• Exercise prompt: Which lines in the records below hold the word "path"? Copy each of them.

════════════════════

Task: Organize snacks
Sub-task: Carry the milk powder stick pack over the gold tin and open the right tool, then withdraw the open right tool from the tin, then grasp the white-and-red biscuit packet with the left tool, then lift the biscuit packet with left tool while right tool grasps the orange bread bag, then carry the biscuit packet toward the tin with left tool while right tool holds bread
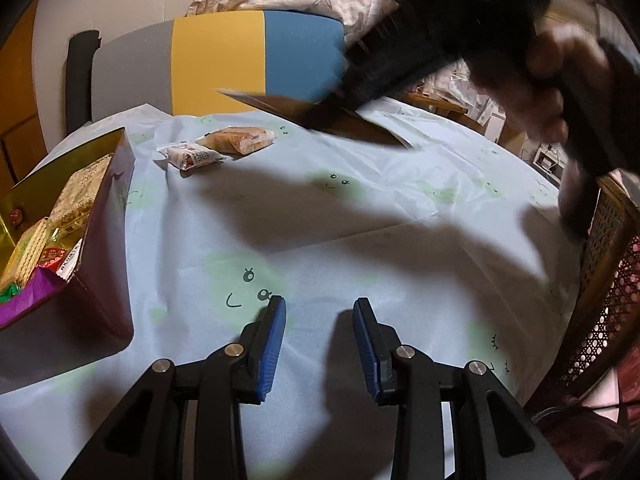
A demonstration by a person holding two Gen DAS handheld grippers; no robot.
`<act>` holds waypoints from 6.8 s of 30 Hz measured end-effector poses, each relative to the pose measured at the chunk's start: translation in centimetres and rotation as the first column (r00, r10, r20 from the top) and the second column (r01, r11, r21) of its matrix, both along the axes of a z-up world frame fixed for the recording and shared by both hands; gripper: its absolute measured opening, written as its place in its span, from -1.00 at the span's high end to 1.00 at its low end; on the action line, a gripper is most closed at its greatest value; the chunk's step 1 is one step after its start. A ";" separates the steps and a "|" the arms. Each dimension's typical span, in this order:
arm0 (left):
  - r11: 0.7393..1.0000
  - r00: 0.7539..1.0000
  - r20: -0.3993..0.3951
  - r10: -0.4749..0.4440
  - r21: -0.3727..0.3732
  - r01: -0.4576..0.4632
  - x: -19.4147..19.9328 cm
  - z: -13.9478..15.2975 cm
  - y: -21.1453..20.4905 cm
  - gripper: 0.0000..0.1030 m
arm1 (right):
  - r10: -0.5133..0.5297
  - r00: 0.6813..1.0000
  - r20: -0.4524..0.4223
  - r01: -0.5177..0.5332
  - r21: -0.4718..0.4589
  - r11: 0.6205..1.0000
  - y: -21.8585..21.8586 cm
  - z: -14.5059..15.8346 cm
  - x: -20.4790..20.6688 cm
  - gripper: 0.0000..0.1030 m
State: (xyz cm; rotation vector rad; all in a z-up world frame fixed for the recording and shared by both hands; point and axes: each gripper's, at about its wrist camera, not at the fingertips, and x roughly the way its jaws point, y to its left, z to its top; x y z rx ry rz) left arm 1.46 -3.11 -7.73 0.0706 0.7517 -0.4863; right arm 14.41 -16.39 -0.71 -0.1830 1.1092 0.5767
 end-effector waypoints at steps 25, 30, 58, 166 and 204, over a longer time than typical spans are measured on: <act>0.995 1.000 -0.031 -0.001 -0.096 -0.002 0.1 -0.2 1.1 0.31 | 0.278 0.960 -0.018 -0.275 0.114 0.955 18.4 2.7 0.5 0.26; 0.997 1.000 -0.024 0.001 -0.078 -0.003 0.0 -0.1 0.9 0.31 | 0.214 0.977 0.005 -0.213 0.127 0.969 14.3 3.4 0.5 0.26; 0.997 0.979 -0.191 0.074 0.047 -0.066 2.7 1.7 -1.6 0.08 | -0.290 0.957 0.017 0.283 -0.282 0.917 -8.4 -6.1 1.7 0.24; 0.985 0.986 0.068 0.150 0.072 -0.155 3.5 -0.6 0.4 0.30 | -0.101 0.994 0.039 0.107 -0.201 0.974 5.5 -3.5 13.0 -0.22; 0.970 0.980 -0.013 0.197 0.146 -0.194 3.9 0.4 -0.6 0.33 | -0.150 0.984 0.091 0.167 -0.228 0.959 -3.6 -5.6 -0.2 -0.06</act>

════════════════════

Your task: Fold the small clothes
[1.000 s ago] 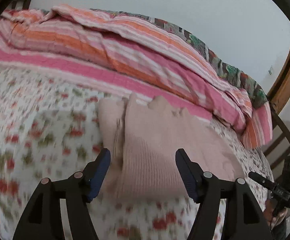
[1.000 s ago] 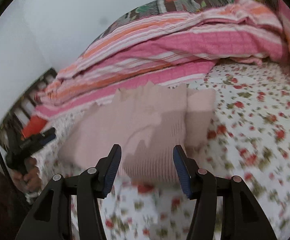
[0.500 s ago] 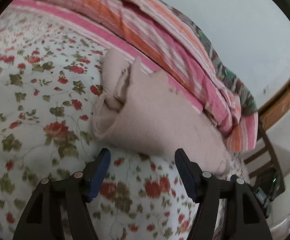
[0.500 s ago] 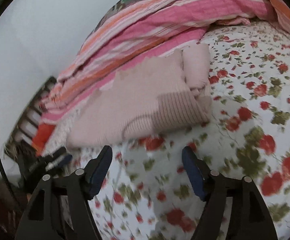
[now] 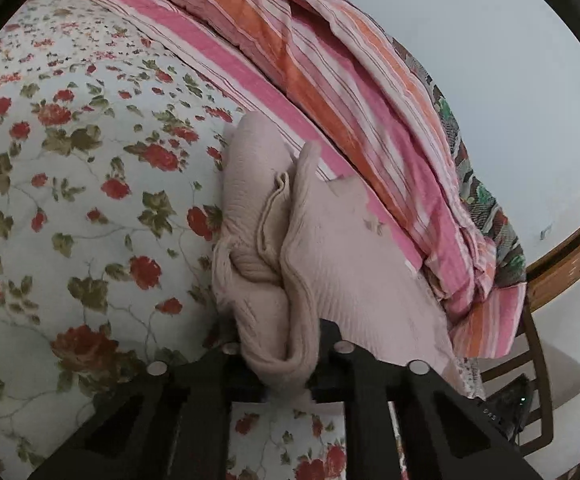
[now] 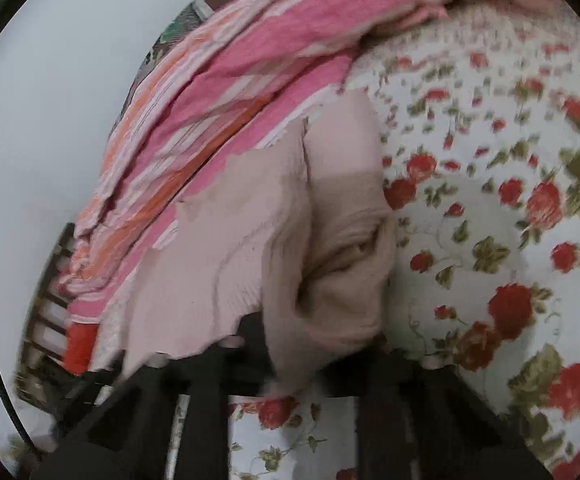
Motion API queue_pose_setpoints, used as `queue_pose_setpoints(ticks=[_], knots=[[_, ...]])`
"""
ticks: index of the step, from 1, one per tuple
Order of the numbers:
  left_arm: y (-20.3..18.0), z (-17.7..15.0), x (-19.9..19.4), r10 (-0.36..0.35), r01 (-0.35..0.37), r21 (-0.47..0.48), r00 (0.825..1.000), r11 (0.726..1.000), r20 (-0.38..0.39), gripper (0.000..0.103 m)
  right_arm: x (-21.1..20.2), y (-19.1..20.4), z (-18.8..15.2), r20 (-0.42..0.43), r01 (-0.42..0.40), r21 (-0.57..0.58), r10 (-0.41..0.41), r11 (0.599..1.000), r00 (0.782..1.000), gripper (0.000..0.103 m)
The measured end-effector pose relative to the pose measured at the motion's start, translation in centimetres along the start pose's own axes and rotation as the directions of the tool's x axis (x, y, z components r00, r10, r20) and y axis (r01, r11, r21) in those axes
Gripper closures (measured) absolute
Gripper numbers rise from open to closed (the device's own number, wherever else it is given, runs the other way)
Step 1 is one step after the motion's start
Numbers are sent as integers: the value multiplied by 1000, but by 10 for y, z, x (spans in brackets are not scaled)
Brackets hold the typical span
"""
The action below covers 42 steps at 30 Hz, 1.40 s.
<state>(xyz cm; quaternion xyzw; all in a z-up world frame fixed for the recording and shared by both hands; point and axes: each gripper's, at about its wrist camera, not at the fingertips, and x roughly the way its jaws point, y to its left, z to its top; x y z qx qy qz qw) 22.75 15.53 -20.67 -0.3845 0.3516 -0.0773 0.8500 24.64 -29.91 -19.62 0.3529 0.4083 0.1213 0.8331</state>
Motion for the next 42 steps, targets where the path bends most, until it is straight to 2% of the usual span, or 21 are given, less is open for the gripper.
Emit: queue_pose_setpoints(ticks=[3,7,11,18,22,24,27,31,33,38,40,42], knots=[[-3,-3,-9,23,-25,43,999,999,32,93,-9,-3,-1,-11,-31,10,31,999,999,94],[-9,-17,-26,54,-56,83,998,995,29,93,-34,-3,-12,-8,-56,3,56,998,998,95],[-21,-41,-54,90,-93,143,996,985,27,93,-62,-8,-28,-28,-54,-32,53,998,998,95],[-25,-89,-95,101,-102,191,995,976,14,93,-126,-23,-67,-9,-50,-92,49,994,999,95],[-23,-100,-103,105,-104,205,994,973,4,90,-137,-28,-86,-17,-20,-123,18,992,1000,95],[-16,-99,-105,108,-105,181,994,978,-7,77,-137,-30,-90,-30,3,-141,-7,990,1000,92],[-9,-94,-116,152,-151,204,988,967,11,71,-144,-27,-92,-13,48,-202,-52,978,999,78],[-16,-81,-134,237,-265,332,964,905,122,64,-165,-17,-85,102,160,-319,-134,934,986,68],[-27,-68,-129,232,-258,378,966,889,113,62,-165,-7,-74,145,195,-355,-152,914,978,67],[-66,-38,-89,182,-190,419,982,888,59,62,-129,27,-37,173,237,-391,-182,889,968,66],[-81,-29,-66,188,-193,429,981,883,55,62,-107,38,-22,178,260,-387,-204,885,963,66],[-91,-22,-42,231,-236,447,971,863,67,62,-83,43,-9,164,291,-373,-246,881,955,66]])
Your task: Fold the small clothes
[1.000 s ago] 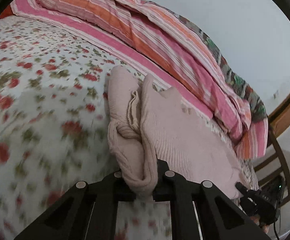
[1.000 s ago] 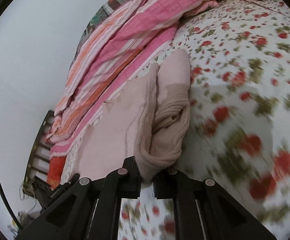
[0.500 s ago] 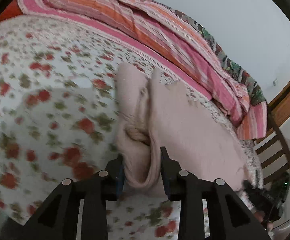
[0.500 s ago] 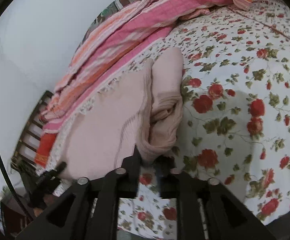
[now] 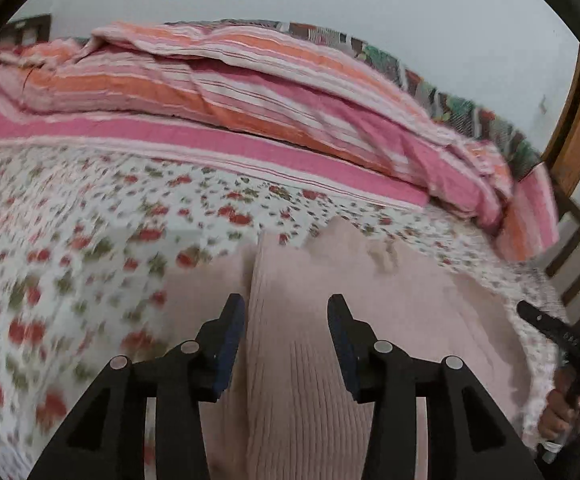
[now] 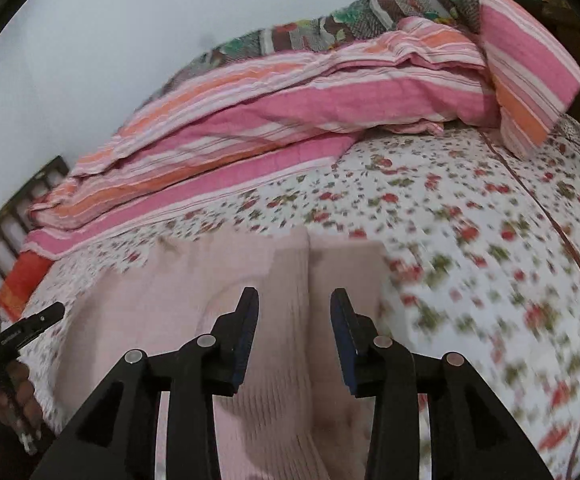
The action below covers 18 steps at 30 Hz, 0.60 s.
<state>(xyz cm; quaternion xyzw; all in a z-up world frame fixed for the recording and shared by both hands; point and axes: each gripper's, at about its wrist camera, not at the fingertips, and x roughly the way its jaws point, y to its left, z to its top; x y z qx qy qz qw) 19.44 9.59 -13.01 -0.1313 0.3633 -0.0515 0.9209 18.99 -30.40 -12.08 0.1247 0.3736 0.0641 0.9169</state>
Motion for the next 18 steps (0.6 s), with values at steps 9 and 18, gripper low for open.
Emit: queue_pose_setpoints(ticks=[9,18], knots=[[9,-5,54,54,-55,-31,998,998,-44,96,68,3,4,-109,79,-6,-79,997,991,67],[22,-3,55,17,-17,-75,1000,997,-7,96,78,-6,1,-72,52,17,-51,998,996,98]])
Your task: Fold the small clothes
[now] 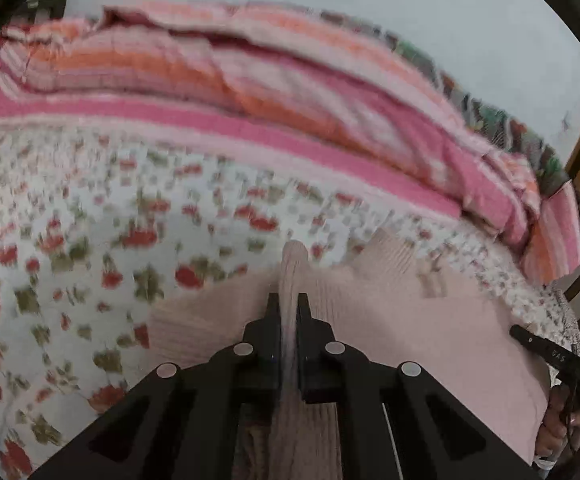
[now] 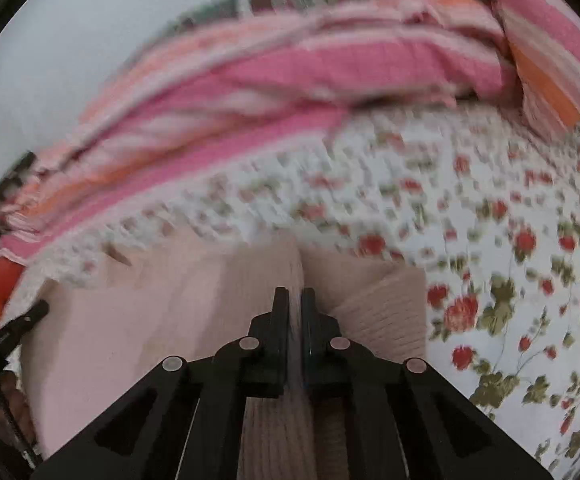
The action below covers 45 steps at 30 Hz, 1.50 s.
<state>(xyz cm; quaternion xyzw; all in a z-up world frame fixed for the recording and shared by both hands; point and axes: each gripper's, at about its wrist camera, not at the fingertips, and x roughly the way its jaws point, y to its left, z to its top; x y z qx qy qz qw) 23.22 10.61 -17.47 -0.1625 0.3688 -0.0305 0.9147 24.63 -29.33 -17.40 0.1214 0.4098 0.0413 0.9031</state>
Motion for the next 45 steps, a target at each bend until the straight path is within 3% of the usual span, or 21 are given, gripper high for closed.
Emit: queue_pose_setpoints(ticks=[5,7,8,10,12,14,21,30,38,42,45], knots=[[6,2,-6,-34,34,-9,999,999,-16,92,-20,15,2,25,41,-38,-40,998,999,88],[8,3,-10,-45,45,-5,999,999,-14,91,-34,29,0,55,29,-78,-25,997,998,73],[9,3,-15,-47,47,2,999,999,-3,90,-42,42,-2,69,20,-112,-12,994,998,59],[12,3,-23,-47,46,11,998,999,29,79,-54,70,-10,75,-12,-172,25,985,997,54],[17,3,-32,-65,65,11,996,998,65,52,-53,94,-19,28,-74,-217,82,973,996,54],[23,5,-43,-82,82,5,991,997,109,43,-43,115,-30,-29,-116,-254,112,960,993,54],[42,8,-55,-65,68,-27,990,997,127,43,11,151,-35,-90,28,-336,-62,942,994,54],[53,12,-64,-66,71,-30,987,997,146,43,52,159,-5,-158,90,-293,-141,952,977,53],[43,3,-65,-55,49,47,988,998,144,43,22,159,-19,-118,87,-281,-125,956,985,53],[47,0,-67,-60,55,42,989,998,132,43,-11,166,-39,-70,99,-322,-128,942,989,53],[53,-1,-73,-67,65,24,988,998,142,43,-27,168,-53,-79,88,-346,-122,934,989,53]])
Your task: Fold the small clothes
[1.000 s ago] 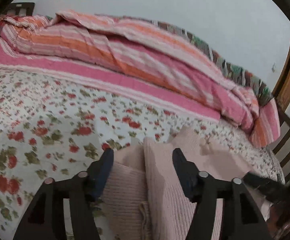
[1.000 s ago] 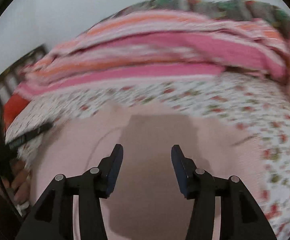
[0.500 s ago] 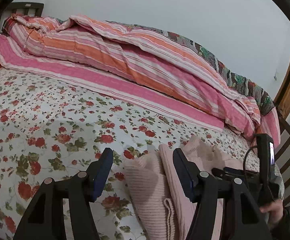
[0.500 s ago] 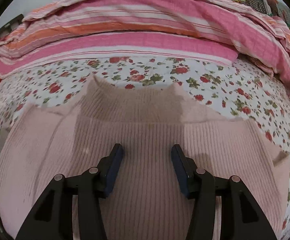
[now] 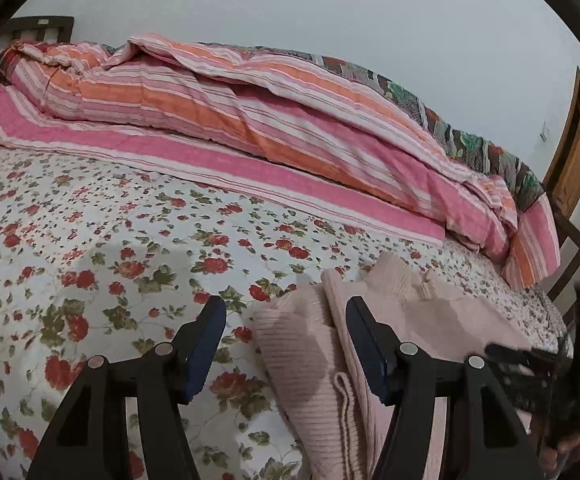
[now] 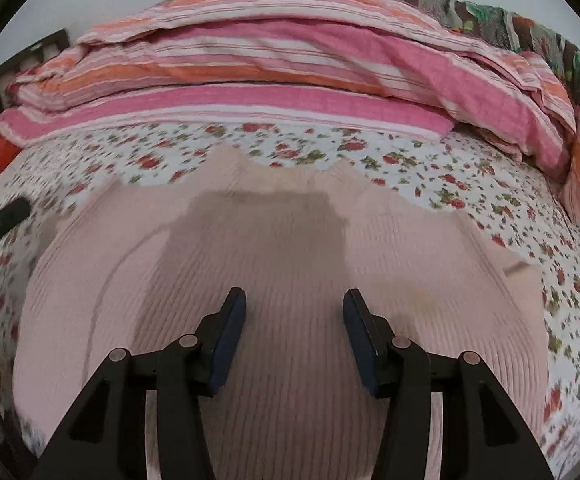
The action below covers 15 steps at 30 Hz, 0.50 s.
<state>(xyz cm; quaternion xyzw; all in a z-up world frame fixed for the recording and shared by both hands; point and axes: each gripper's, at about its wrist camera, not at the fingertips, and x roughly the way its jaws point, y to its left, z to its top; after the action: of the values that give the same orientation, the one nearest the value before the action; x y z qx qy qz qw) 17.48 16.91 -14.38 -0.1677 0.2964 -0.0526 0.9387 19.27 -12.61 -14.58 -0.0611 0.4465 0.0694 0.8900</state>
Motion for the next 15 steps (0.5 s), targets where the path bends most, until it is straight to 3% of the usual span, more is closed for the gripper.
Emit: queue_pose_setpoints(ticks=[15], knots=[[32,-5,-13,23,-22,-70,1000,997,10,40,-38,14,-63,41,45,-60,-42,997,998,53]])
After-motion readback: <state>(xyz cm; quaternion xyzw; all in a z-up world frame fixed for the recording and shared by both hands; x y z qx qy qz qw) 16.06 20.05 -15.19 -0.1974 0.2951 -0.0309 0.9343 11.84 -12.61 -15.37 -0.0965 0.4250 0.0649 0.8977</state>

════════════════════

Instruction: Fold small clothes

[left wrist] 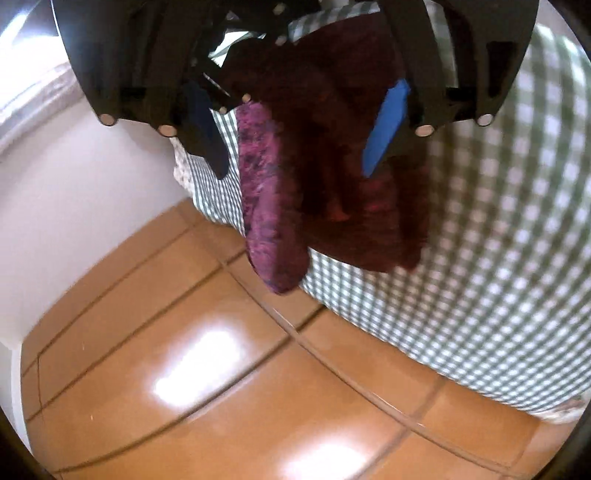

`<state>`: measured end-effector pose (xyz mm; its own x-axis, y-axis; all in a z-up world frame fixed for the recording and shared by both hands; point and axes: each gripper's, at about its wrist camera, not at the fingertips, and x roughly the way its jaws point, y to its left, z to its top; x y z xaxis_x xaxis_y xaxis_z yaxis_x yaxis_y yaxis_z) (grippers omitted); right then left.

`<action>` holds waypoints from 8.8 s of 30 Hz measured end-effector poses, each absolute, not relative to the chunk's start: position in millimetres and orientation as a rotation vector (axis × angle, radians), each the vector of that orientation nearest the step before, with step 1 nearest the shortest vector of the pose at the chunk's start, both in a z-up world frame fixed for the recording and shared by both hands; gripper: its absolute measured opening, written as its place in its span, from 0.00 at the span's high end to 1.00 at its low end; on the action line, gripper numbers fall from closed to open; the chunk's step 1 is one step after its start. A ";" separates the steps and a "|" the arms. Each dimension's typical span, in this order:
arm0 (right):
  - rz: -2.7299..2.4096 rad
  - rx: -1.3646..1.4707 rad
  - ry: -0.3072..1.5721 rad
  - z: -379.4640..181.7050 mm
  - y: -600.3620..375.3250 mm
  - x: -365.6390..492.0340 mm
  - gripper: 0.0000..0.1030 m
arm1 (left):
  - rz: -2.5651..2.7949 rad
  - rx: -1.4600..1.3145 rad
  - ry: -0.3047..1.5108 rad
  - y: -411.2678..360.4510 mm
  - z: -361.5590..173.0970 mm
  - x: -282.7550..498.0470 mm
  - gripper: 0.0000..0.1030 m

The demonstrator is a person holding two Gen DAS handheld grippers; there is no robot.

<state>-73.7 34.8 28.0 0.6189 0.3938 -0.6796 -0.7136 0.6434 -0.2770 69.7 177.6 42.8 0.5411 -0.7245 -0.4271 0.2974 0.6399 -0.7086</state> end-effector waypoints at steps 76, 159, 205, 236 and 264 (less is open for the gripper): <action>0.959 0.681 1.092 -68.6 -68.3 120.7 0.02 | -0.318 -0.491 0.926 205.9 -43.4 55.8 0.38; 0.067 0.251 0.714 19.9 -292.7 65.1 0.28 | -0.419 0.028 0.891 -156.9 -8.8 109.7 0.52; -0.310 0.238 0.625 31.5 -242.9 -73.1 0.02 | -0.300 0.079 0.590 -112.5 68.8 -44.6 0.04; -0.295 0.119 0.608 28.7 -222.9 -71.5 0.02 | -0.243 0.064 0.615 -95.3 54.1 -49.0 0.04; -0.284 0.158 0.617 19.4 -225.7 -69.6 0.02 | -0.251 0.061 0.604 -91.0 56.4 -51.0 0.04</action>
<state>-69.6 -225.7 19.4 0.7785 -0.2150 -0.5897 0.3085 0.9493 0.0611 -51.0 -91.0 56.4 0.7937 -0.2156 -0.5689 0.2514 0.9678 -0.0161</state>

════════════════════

• Answer to the exercise:
Motion for the next 42 steps, targets where the path bends most, until it is straight to 2% of the usual span, or 21 are given, less is open for the gripper.
Motion for the next 45 steps, a target at each bend until the straight path is within 3% of the usual span, or 21 are given, gripper high for closed.
Motion for the next 15 steps (0.5 s), targets where the path bends most, until it is straight to 3% of the usual span, more is closed for the gripper.

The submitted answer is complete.